3. Format/ Presentation of financial statements: Under Indian GAAP, financial statements are prepared in accordance with the presentation requirements of Schedule VI to the Companies Act, 1956. On the other hand , financial statements prepared as per US GAAP are not required to be prepared under any specific format as long as they comply with the disclosure requirements of US GAAP. Financial statements to be filed with SEC include
4. Consolidation of subsidiary companies: Under Indian GAAP (AS 21), Consolidation of Accounts of subsidiary companies is not mandatory. AS 21 is mandatory if an enterprise presents consolidated financial statements. In other words, the accounting standard does not mandate an enterprise to present consolidated financial statements but, if the enterprise presents consolidated financial statements for complying with the requirements of any statute or otherwise, it should prepare and present consolidated financial statements in accordance with AS 21.Thus, the financial income of any company taken in isolation neither reveals the quantum of business between the group companies nor does it reveal the true picture of the Group . Savvy promoters hive off their loss making divisions into separate subsidiaries, so that financial statement of their Flagship Company looks attractive .Under US GAAP (SFAS 94),Consolidation of results of Subsidiary Companies is mandatory , hence eliminating material, inter company transaction and giving a true picture of the operations and Profitability of the various majority owned Business of the Group.

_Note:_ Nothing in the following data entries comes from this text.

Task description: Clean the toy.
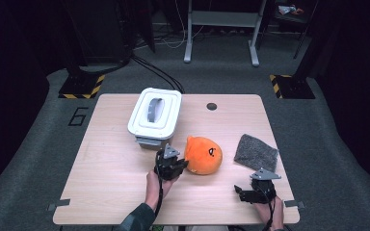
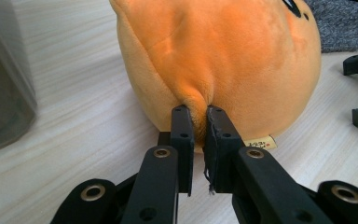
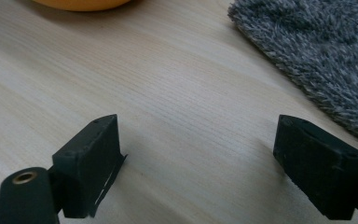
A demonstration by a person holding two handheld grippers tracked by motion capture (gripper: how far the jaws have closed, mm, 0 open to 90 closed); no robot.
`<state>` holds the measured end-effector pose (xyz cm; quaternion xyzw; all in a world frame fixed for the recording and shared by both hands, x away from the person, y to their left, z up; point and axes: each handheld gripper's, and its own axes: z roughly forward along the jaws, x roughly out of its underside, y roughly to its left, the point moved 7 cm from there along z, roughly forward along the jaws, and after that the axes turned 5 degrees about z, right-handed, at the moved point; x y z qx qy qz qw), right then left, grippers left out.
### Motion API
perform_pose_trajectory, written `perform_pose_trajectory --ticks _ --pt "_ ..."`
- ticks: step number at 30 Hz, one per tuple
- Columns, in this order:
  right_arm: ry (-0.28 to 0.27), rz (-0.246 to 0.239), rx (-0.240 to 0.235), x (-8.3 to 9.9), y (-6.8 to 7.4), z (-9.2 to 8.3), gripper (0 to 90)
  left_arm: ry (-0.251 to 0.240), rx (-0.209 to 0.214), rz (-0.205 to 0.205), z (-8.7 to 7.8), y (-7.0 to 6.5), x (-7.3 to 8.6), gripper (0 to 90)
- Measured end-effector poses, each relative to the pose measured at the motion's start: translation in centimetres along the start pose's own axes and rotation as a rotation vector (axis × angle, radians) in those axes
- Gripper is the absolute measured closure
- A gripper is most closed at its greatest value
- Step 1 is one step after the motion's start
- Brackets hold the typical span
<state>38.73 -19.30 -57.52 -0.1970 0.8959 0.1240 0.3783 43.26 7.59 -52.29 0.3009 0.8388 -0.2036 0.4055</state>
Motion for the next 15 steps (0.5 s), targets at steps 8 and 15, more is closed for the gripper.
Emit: perform_pose_trajectory --ticks 8,15 --pt "-0.075 0.071 -0.012 -2.2 -1.1 -2.2 13.5 0.006 0.015 0.012 -0.2 -0.5 0.0 82.9" --pt "-0.054 0.07 0.069 -5.8 -3.7 -2.2 14.6 0.007 0.014 0.011 -0.2 -0.5 0.0 82.9"
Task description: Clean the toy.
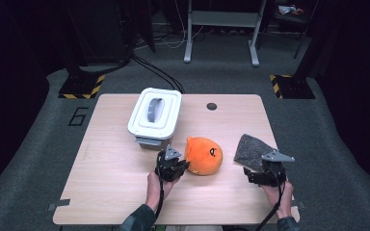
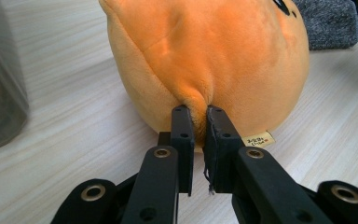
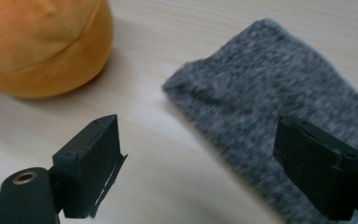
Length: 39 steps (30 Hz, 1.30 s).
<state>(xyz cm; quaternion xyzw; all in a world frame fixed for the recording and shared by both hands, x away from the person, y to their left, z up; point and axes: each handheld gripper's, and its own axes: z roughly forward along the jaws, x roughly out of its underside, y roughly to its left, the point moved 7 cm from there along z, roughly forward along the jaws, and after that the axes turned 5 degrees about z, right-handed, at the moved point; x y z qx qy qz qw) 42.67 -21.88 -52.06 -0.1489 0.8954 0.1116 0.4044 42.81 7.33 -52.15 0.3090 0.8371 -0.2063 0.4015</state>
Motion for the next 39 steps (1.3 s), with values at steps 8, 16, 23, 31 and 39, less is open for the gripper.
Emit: perform_pose_trajectory --ticks 8,16,23,31,39 --pt "0.094 0.077 0.076 -1.7 -3.2 3.8 14.2 -0.007 0.003 0.003 0.0 -0.1 0.2 82.9" --pt "0.172 0.112 0.104 -1.1 -4.3 6.6 14.9 -0.007 0.012 0.007 -0.1 -0.1 0.1 82.8" --pt "0.171 0.11 0.118 -0.6 -4.5 6.9 27.1 -0.011 0.019 0.003 0.0 -0.1 0.0 82.7" --pt "0.165 0.11 0.101 -0.6 -4.2 6.5 55.9 -0.003 0.018 0.017 0.0 -0.4 -0.1 82.6" --pt "0.142 0.145 0.077 -0.5 -4.2 6.3 74.6 -0.009 0.021 0.004 0.2 -0.8 -0.2 82.6"
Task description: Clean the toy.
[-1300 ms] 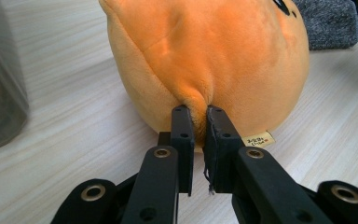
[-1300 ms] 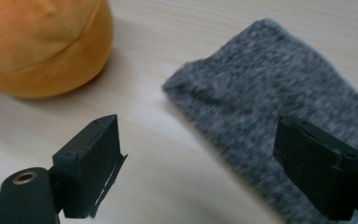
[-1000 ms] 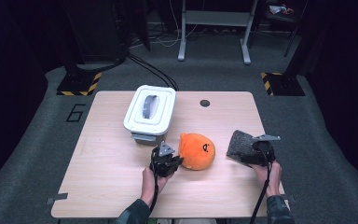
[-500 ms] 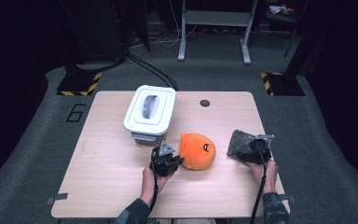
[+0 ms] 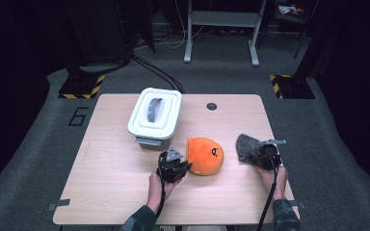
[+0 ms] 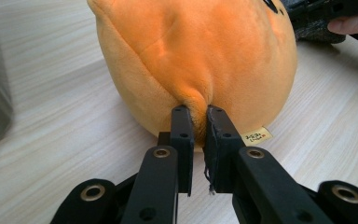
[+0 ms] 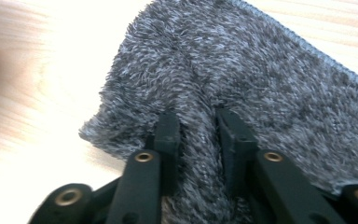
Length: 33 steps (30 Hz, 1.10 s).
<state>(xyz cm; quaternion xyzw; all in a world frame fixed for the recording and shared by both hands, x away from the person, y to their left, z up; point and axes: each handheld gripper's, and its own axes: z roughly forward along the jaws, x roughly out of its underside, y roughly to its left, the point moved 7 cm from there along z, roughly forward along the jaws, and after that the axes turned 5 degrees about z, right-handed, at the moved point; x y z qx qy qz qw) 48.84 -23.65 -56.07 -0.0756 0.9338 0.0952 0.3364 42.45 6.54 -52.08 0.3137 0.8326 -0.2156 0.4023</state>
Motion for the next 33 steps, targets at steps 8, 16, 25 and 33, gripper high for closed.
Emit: perform_pose_trajectory --ticks 8,16,25,33 --pt "-0.033 0.02 -0.045 -0.2 0.1 -1.2 77.8 0.007 -0.002 0.028 0.1 -0.4 -0.4 82.6" --pt "-0.071 0.019 -0.098 -1.3 0.9 -3.5 77.8 0.016 -0.006 0.023 0.0 -0.5 -0.5 82.6" --pt "-0.095 -0.006 -0.184 -2.7 3.1 -6.3 77.7 0.008 0.003 0.042 0.1 -1.2 -1.2 82.8" --pt "-0.117 -0.062 -0.254 -3.9 6.5 -7.7 77.6 0.005 0.005 0.04 0.2 -1.0 -1.4 82.9"
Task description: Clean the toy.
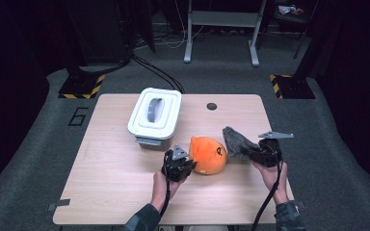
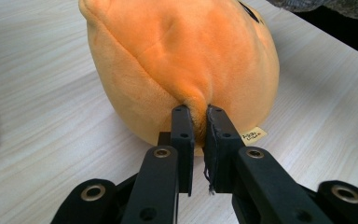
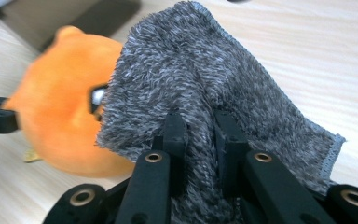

5. Cash flow statement: Under Indian GAAP (AS 3) , inclusion of Cash Flow statement in financial statements is mandatory only for companies whose share are listed on recognized stock exchanges and Certain enterprises whose turnover for the accounting period exceeds Rs. 50 crore. Thus , unlisted companies escape the burden of providing cash flow statements as part of their financial statements. On the other hand, US GAAP (SFAS 95) mandates furnishing of cash flow statements for 3 years – current year and 2 immediate preceding years irrespective of whether the company is listed or not.
6. Investments: Under Indian GAAP (AS 13), Investments are classified as Current and Long term. These are to be further classified Government or Trust securities ,Shares, debentures or bonds Investment properties Others-specifying nature. Investments classified as current investments are to be carried in the financial statements at the lower of cost and fair value determined either on an individual investment basis or by category of investment, but not on an overall (or global) basis. Investments classified as long term investments are carried in the financial statements at cost. However, provision for diminution is to be made to recognise a decline, other than temporary, in the value of the investments, such reduction being determined and made for each investment individually. Under US GAAP ( SFAS 115) , Investments are required to be segregated in 3 categories i.e. held to Maturity Security ( Primarily Debt Security) , Trading Security and Available for sales Security and should be further segregated as Current or Non current on Individual basis. Debt securities that the enterprise has the positive intent and ability to hold to maturity are classified as held-to-maturity securities and reported at amortized cost. Debt and equity securities that are bought and held principally for the purpose of selling them in the near term are classified as trading securities and reported at fair value, with unrealised gains and losses included in earnings. All Other securities are classified as available-for-sale securities and reported at fair value, with unrealised gains and losses excluded from earnings and reported in a separate component of shareholders' equity
7. Depreciation: Under the Indian GAAP, depreciation is provided based on rates prescribed by the Companies Act, 1956. Higher depreciation provision based on estimated useful life of the assets is permitted, but must be disclosed in Notes to Accounts.( Guidance note no 49) . Depreciation cannot be provided at a rate lower than prescribed in any circumstance. Similarly , there is no compulsion to provide depreciation at a higher rate, even if the actual wear and tear of the equipments is higher than the rates provided in Companies Act. Thus , an Indian Company can get away with providing with lesser depreciation , if the same is in compliance to Companies Act 1956. Contrary to this, under the US GAAP , depreciation has to be provided over the estimated useful life of the asset, thus making the Accounting more realistic and providing sufficient funds for replacement when the asset becomes obsolete and fully worn out.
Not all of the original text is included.